Qu’a mis en place le Danemark concernant l’activité physique adaptée pour les patients atteints de maladies chroniques ?
Nous avons également des programmes de rééducation pour les patients atteints de maladies chroniques, dans lesquels l’activité physique est intégrée. Ces programmes de rééducation sont administrés soit par des kinésithérapeutes en milieu hospitalier, soit par des médecins généralistes. En l’an 2000, le Danemark a mis en place une politique de santé publique fondée notamment sur l’activité physique sur ordonnance destinée aux personnes atteintes de maladies chroniques, mais cette approche a été stoppée en 2010. Les médecins généralistes prescrivaient spécifiquement des activités physiques aux patients, donc les programmes d’APA étaient entièrement financés. Notre Agence nationale de santé a en effet mené une évaluation scientifique qui a mis en lumière des incertitudes concernant les effets à long terme de cette pratique, avec notamment des défis liés aux inégalités sociales en matière de santé. Cela a conduit certaines municipalités à interrompre leurs offres concrètes en matière d’activité physique sur ordonnance.
Ce qui signifie que le modèle d’activité physique sur ordonnance n’est plus en vigueur aujourd’hui au Danemark ?
En effet, l’expérience au Danemark aura duré environ 10 ans, débutant en l’an 2000 et se terminant en 2010. Cette approche visait à encourager les individus (les patients malades chroniques) à s’engager dans une activité physique grâce à des prescriptions issues des médecins généralistes. Cependant, il est apparu que malgré son efficacité initiale pour inciter les gens à commencer une activité physique, elle n’a pas été suffisamment durable dans le temps. Ces prescriptions étaient financées, mais malgré cela, les effets à long terme n’étaient pas suffisamment significatifs. Nous avons alors choisi de revoir notre approche et de nous focaliser davantage sur la prévention primaire, notamment par l’intégration de l’activité physique dans les offres de prévention des municipalités, et de confier le rôle de la prévention primaire aux territoires ; ainsi que de travailler de manière plus structurelle et en collaboration avec la société civile, les associations bénévoles. Cette orientation était possible grâce à la forte collaboration entre les municipalités et la société civile au Danemark.

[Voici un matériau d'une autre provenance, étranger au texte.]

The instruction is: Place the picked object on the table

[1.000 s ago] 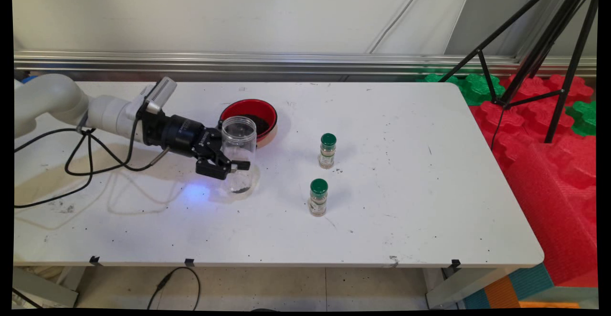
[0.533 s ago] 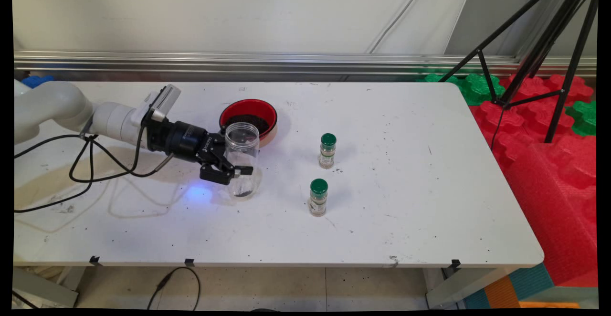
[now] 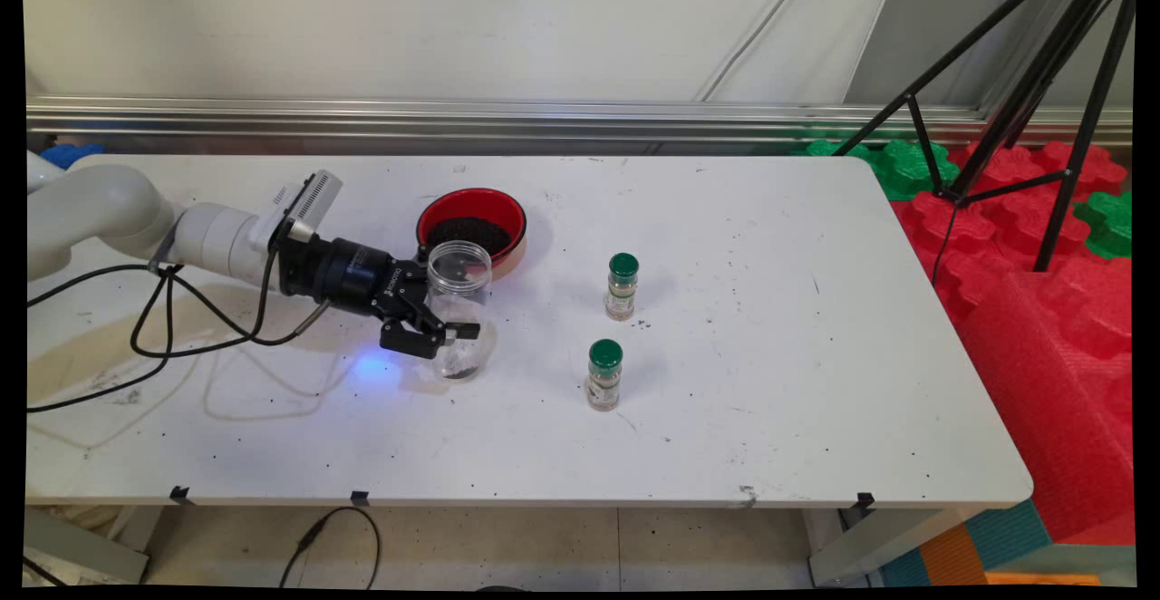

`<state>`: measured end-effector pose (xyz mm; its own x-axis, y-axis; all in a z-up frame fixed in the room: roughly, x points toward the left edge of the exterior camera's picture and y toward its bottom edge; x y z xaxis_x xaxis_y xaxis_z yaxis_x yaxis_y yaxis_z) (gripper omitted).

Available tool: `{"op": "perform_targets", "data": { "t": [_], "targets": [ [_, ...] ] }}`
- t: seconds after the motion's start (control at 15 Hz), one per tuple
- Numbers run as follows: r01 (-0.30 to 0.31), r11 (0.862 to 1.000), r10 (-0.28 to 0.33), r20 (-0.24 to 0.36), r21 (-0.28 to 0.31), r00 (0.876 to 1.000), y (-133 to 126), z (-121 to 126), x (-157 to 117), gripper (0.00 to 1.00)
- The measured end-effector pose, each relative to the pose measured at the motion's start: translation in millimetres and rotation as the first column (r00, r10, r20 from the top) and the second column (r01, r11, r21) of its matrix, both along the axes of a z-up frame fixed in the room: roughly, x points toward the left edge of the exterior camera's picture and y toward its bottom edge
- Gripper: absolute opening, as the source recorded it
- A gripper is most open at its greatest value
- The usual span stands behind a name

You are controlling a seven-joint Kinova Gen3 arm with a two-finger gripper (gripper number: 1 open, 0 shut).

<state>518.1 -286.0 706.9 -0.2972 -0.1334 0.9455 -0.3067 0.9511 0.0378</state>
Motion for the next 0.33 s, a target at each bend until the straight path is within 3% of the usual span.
{"op": "perform_targets", "data": {
  "t": [0.07,0.13,0.33],
  "targets": [
    [-0.003,1.000,0.003,0.002,-0.001,1.000,1.3,-0.6,-0.1,0.00],
    [-0.005,1.000,0.005,0.004,-0.002,1.000,2.6,-0.9,-0.1,1.00],
    [-0.012,1.000,0.012,0.007,-0.005,1.000,6.0,-0.4,-0.6,1.00]
  ]
}}
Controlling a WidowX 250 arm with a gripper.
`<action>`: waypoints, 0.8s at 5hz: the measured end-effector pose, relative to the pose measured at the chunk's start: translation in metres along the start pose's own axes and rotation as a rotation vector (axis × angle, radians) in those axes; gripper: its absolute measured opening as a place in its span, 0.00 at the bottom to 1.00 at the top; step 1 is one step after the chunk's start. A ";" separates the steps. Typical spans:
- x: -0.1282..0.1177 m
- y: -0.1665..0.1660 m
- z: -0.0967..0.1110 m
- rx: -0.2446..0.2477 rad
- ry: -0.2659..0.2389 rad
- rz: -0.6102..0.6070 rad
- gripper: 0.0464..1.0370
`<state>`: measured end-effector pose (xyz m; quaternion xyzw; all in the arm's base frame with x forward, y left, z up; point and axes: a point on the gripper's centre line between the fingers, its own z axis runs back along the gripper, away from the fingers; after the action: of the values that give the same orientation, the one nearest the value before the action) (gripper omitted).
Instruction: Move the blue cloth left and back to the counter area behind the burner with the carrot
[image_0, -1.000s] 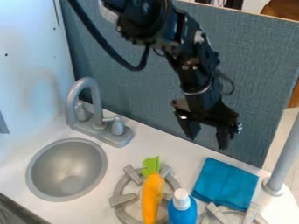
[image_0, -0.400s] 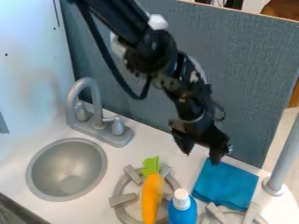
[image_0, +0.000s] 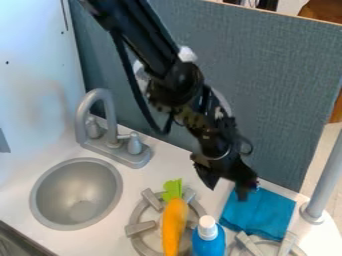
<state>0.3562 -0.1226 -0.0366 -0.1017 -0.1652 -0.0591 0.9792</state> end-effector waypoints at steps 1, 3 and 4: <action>0.005 0.004 -0.016 0.023 -0.006 0.012 0.97; 0.013 0.010 -0.044 0.072 0.011 -0.014 0.97; 0.017 -0.004 -0.052 0.060 0.010 -0.040 0.97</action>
<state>0.3876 -0.1388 -0.0782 -0.0689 -0.1639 -0.0743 0.9813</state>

En effet, la population danoise est très volontaire en matière d’activité physique, avec 40 % de la population jugée active physiquement. Ainsi, l’activité physique est profondément intégrée dans notre quotidien au Danemark, avec une organisation des transports favorisant le déplacement à vélo pour se rendre au travail ou à l’école. Le temps scolaire est organisé de telle manière que les enfants ont l’opportunité de participer à des activités physiques l’après-midi, les journées d’école se terminant plus tôt, vers 15 heures. Cela reflète notre engagement en faveur d’une vie quotidienne qui intègre l’activité physique pour tous.
Tous les 4 ans, toutes les municipalités élaborent des politiques municipales de prévention en matière de santé dans toutes les administrations municipales, où l’activité physique est incluse comme un élément important. Par ailleurs, nous avons développé le télésoin, c’est-à-dire la réalisation d’exercices de kinésithérapie à distance. Depuis 2010, nous avons conçu une plateforme numérique qui permet aux médecins généralistes de visualiser l’ensemble des offres en matière d’activité physique à proximité. Au Danemark, nous travaillons de manière globale, avec une stratégie à plusieurs volets ; et structurellement, avec l’aménagement de notre société et de nos villes, conçues de manière à soutenir l’activité physique.